If your going for a back flip, just dont forget the pop!! Nothing worse than seeing someone hit there head on the top of the kicker cos they just threw themselves back


----------



## itzzzberny (Mar 6, 2011)

either way, on land or on snowboard, you have to fully commit to it. if you half ass it, your gonna have a bad time. possibly land on your head. if you feel sketchy then don't do it.


----------



## xxfinnellxx (Aug 30, 2009)

itzzzberny said:


> either way, on land or on snowboard, you have to fully commit to it. if you half ass it, your gonna have a bad time. possibly land on your head. if you feel sketchy then don't do it.


You're gonna feel sketched out about it once it pops up in your head and you're staring at the jump.

Wildcat - cartwheel style. Dump your hip and your shoulder hard over your tail. Easy to get a fast flip, can be stylish with a fs tweaked melon grab.

Layback - (Check out the link in my signature...thats a true backflip in my opinion) Same as a wild cat except you are staring in front of you and you gradually shift your weigh back up the jump then finally dump your back hip over your tail and look at the snow. Should feel like you quickly stretch out your side, then you kinda kick your tail out and float. All style in this one. 

Backroll - Like the lay back, but instead of backflipping over your tail, you back flip over your heel edge. Way sketchier in my opinion because you have a good chance of initiating a slight spinning rotation AND you may not pop right thus landing on your tail in the landing. 

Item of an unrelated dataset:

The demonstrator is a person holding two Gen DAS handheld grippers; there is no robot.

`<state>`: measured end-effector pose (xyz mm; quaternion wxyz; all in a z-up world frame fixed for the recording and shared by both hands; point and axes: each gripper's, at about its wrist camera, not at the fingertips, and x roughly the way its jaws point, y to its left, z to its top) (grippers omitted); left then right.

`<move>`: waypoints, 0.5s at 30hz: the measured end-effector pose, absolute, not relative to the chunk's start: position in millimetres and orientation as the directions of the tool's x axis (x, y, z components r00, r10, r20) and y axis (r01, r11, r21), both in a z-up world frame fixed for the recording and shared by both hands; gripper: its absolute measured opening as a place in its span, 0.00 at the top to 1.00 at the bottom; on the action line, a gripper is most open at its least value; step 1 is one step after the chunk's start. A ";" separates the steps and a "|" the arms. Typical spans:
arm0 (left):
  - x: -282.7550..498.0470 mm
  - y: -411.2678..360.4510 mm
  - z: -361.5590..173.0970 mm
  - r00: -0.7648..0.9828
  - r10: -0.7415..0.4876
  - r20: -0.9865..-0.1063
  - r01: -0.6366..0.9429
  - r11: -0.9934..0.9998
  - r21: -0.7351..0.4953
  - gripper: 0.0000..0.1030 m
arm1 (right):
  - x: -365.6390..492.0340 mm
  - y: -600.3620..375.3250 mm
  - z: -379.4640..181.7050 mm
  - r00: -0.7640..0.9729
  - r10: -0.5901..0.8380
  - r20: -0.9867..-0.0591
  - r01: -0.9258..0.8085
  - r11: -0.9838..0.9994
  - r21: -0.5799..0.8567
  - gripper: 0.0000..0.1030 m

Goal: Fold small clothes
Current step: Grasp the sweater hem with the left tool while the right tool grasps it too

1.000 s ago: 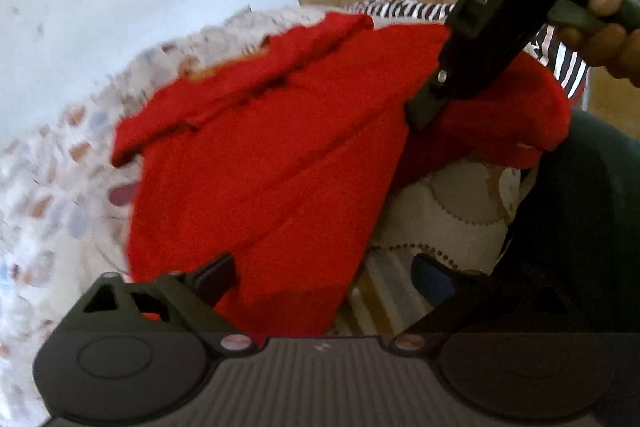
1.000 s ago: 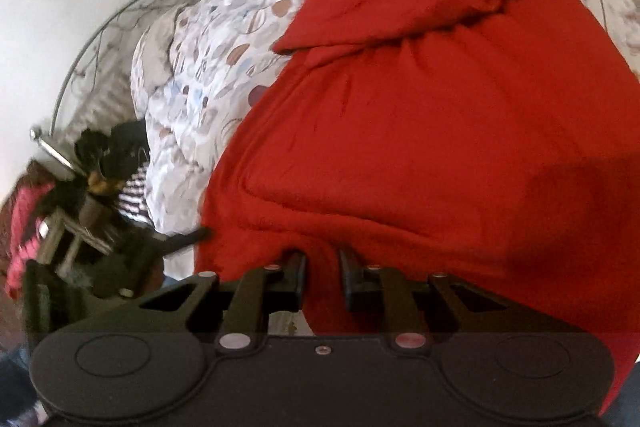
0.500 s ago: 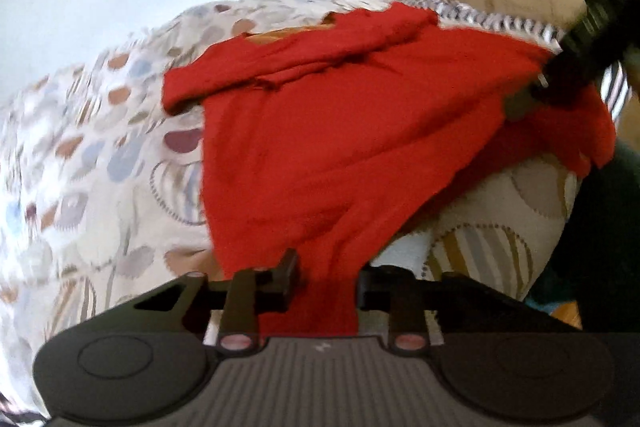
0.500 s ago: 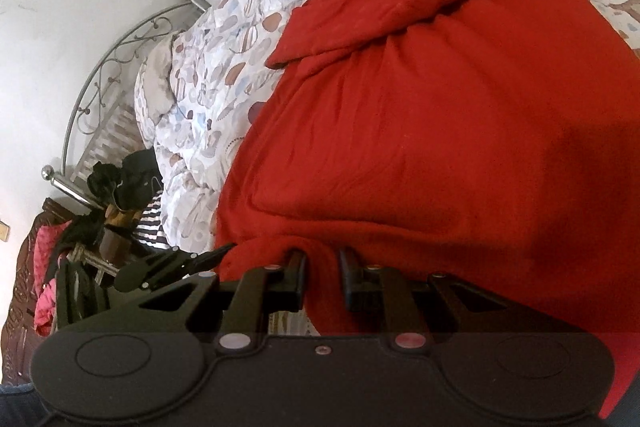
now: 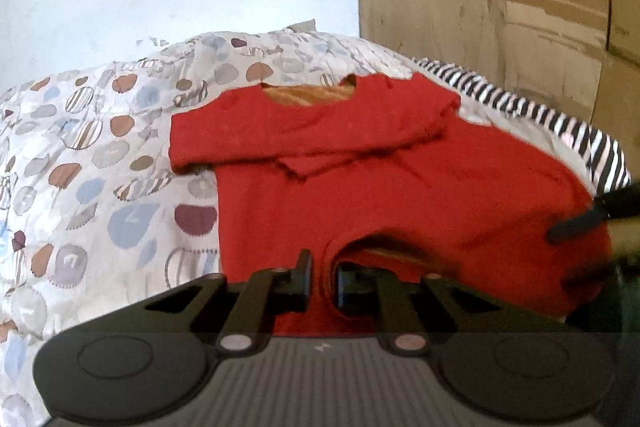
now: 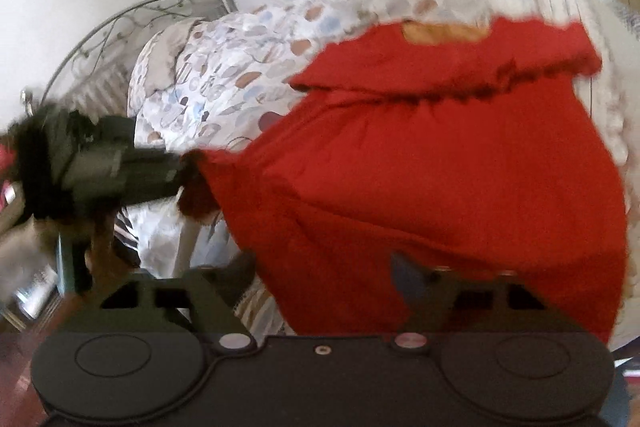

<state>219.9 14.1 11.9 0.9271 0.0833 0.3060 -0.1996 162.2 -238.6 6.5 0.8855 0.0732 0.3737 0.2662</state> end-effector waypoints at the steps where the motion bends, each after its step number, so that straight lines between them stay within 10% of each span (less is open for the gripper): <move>1: 223.8 13.6 14.1 0.732 -0.320 -0.601 0.418 0.908 0.026 0.89 | 155.1 -233.4 6.1 0.592 0.509 -0.625 -0.432 0.855 0.287 0.14; 15: 203.6 11.4 42.6 0.806 -0.315 -0.502 0.398 0.915 0.065 0.89 | 112.2 -147.4 -58.5 0.866 -0.009 -0.500 -0.281 0.819 -0.501 0.16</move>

I recommend doing backflips on jumps that you know that you can get a floaty 3 or a 540 off of. If I can 540 something without having to chuck too hard, I know I can backflip it. If you cant 3 with comfort, then dont backflip. Because that just states you aren't comfortable enough with a snowboard. 

I highly reccomend doing wild cat flips at first, you will get a quicker rotation and you dont need a large sized jump. A lippy jump that only sends you 5' is perfect. Quick to build as well. If you're in the park, then it's all up to you, find something lippy because you'll have more success in initiating a comfortable flip. When doing you're approaching the jump, look forwards but lean back more and more as you ride up the jump and then mildly punch for your flip once you reach the lip. Its less strain and it is much safer than to immidiately throw your body right as you are almost off the jump, because you can easily flip too early or too late. Too early will result in hitting your head in the jump (which is rare), too late will result in under rotation and belly floppin/ smashing your head (belly flops are common to see, smashing your head doesnt have a lot of chance, but its probable)


----------



## FishyFred (Feb 16, 2011)

xxfinnellxx said:


> Layback - (Check out the link in my signature...thats a true backflip in my opinion) Same as a wild cat except you are staring in front of you and you gradually shift your weigh back up the jump then finally dump your back hip over your tail and look at the snow. Should feel like you quickly stretch out your side, then you kinda kick your tail out and float. All style in this one.


How long did it take you to learn that one? Total experience before and then time once you started trying it?


----------



## carvebeast (Dec 13, 2010)

FishyFred said:


> How long did it take you to learn that one? Total experience before and then time once you started trying it?


just learned big layed out backs this year. don't try layed out flips until you have the tucked up ones on lock. then take your flips to a bigger jump (the poppier the lip the better for slowing down the spin), start with your normal back flip, but focus on spinning slower. adjust each time, go bigger, spin slower, and tuck less. after 3-4 hits you should be completely layed out, legs straight, spinning slow. one of my favorite feelings in snowboarding. they're not hard as long as you commit fully and go BIG.


----------